As I already pointed out, I keep seeing the same old gripes about C++, Of those, 99% are down to things which are ultimately the programmers fault and not the languages.

C++ remains the most powerful and flexible language for writing code, IMHO. Just because you can mix paragdims doesn't make it something to be shied away from. C++ has never, ever pretended to be a pure OOP language, so slamming it for not being pure OOP is unfair.

About the flexibility issue. None of the features I mentioned are really brekaing the OOP rules, aside from compiling some old C code in C++.

Having functions not associated with classes isnt even breaking good OOP as long as you know when to use such things - see my earlier post about the operator overload for multiplying two different classes (a vector3d and matrix).

Operator overloading, multiple inheritence etc are not bad OOP. Using them badly, is bad OOP. emoving them altogether is just annoying and frustrating.

Bad misuse of a language is not the languages fault, but the programmers. I can write some absolutely awful java code too if I wanted to.

Just because they took out features to make it 'stricter' and more 'idiot proof' doesnt mean that it is a better language. it is just a simpler one.


PS : Oh yeah - compositional structuring. It's an alternative way of sharing properties between classes other than by inheritence.

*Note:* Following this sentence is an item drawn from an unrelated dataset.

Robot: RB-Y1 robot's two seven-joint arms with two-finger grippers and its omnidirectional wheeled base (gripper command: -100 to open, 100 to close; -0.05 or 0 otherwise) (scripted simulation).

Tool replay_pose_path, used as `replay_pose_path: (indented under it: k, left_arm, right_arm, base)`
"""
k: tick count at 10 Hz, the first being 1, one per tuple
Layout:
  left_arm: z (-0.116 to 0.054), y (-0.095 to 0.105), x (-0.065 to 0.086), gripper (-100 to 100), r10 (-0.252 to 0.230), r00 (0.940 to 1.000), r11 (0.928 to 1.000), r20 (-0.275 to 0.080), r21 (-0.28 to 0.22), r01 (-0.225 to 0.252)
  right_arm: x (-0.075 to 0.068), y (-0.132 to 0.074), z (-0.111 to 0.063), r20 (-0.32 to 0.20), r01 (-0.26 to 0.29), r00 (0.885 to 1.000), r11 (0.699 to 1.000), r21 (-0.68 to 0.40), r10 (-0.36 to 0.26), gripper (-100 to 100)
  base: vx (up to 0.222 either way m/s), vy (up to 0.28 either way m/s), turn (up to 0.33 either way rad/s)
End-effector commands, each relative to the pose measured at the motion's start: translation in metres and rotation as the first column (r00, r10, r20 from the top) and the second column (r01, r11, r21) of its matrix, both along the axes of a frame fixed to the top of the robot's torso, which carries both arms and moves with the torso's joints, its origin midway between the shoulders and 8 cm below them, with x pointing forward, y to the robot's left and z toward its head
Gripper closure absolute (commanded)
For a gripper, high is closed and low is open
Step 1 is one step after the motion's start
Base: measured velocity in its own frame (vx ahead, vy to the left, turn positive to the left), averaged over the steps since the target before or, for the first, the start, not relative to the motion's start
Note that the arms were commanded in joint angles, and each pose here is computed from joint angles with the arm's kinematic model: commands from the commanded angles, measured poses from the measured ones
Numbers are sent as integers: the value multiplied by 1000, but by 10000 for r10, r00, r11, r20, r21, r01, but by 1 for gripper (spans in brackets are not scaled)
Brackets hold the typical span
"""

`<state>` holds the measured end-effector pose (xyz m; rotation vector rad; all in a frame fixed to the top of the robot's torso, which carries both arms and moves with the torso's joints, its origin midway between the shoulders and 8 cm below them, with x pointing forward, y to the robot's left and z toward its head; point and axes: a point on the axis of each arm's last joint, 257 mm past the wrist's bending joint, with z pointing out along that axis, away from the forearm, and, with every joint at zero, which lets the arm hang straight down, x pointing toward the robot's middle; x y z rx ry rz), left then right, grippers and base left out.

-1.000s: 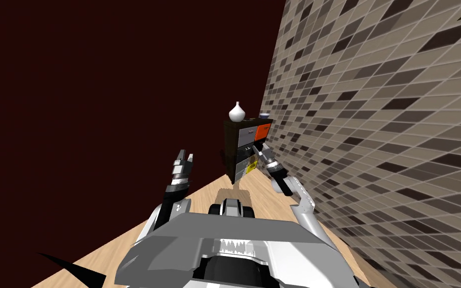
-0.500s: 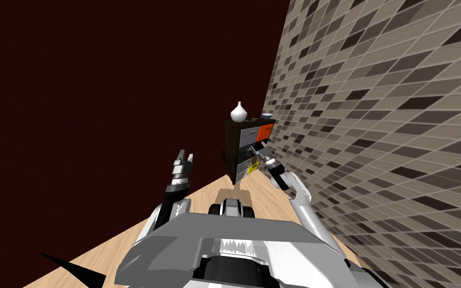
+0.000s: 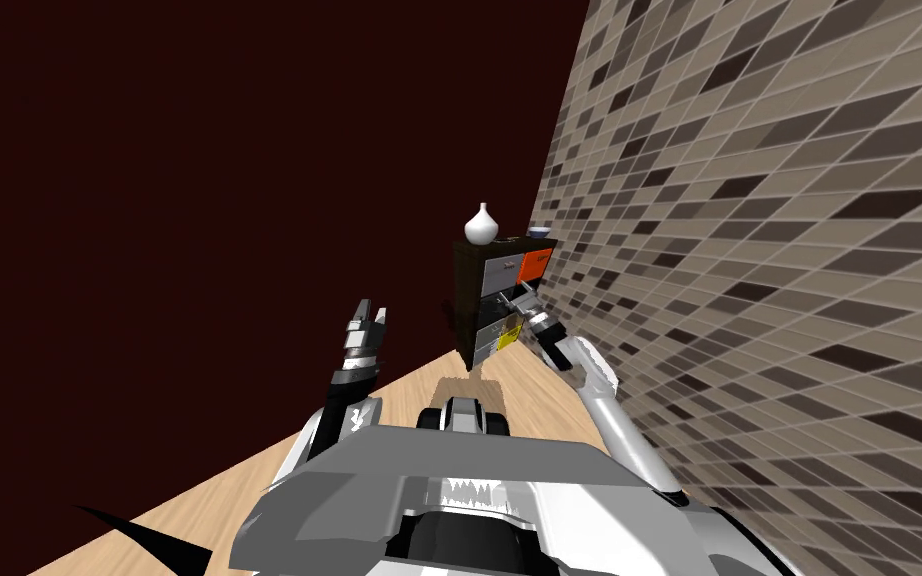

Instead of inheriting a class, you embed a reference (a pointer usually) to an object of the class who's properties you want to use.

Within your class you define methods (genrally simple inlines) that simply invoke the corresponding methods of the object you embedded.

Design patterns such as the 'delegation' etc. tend to use this.

Since the reference you embed can be (and usually is, since this is the intent of this design pattern) to a polymorphic class, what you basically get is basically a class that can be ultimately defined at runtime.

Commonly used for GUI style stuff.

-edit-

I should point out that compositional structuring probably isn't the correct definition for this paragdim (I can't remember the actual name but it was something like that), but what you actually create is a composite in the conventional OO sense of the word.